Either Tancredi has been sneaking home pretty often or the pregnancy has lasted several years — or else Amendaide really is sleeping around. These are questions Rossini never raised and therefore does not address. Tancredi wears no mask — why does no one recognize him if he was in town two months ago? If he made love to Amenaide, why is he so quick to believe her faithless? Why is the government willing to put her to death, though any Christian regime would surely spare a pregnant woman, at least until delivery? And why does her father forgive her, as no Sicilian father would in this or any other era?
McIntyre’s reasoning appears to have been that her soprano, Amanda Forsythe, really is pregnant. The rational response would be to put her in a larger costume and ignore it. Shazaam! No inane unanswered questions.
It is also clear why McIntyre set the piece in 1935 — nothing to do with political resonance (as she claims), but because the costumes are cheaper to procure than those of twelfth-century Sicily would be. She make think fascism in Italy between the world wars was an important issue — it is — but it’s not an issue Rossini ever addressed, and it does not explain how a Muslim army could be besieging Syracuse in the 1930s.
This was not a staging to inspire pleasure. The sets, too: ugly brick walls.
Amanda Forsythe, a popular presence in Boston’s opera scene, sang Amenaide. She has a very sweet, rounded soprano and ornaments elegantly, but her voice is quite small. The high points of the performance were her duets with Podleś, who gallantly scaled her own voice down to match Forsythe’s, so that we reveled by the minute in their deliciously twining phrases: bel canto heaven. Yeghishe Manucharyan, as Argirio, her unsympathetic father, displayed impressive skill at Rossini passagework in a thin, unattractive tenor. His sound was stronger in Act II, but not enough to make me eager to hear this voice again. DongWon Kim was impressive in the thankless role of villainous Orbazzano, and Victoria Avetisyan revealed a pleasing mezzo as Isaura, who has a “sherbet” aria in Act I. Sherbet arias were inserts, often written by some student or hack, and there is no reason to include them unless the singer justifies it. The second such aria was too much for its second comprimario. Conductor Gil Rose accompanied the vocal flights with welcome restraint, and the Act I finale built very nicely, but he didn’t draw a very impressive “Rossini crescendo” from his players during the overture.
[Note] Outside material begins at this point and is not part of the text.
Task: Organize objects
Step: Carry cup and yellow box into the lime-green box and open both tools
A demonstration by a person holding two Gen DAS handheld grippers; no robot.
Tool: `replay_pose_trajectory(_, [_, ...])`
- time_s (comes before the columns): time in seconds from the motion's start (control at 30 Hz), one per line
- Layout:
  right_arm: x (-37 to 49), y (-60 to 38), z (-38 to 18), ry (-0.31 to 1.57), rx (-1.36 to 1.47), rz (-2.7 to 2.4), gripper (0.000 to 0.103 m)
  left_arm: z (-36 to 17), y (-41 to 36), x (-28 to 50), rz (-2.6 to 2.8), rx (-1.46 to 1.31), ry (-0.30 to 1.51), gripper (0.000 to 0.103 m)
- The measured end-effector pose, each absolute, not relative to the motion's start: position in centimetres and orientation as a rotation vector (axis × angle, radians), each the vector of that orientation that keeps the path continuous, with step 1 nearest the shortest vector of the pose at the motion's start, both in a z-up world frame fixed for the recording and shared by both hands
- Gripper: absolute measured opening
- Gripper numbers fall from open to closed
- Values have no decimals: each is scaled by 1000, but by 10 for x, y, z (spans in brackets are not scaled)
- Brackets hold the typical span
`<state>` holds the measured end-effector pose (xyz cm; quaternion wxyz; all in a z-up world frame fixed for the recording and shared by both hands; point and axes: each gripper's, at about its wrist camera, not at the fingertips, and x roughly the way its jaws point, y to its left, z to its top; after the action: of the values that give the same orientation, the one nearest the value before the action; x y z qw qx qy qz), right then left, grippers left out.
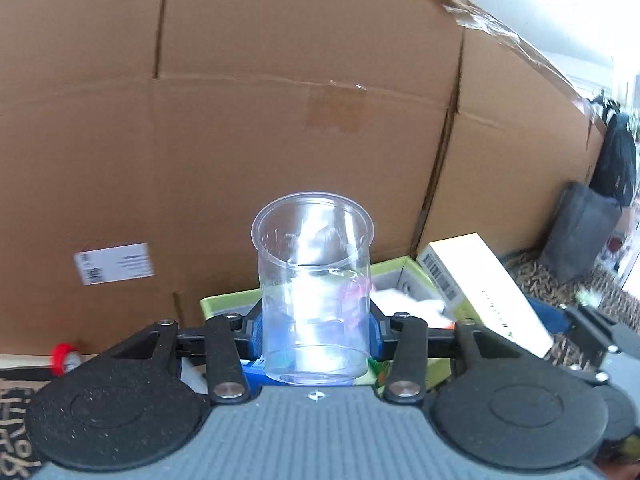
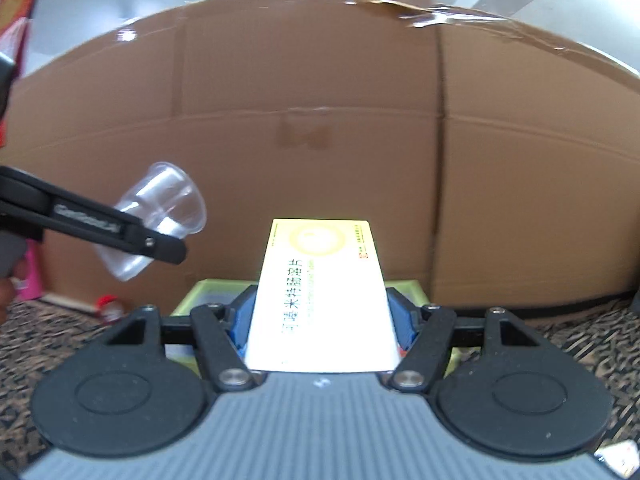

A friend points out that none of the oversexed castrato or trousered female roles in opera ever do actually father a child, in or out of wedlock — that job is left to a tenor, baritone or bass. (One exception: Cherubino fathers a child — but we don’t find out about it until Beaumarchais’ sequel, La Mére Coupable, which was sort of made into an opera in Corigliano’s Ghosts of Versailles.) Opera lovers are cool with a woman singing of love to another treble voice, but shouting “Daddy!” to an alto parent evidently pushes the barrier. No doubt modern opera composers will update this convention in short order.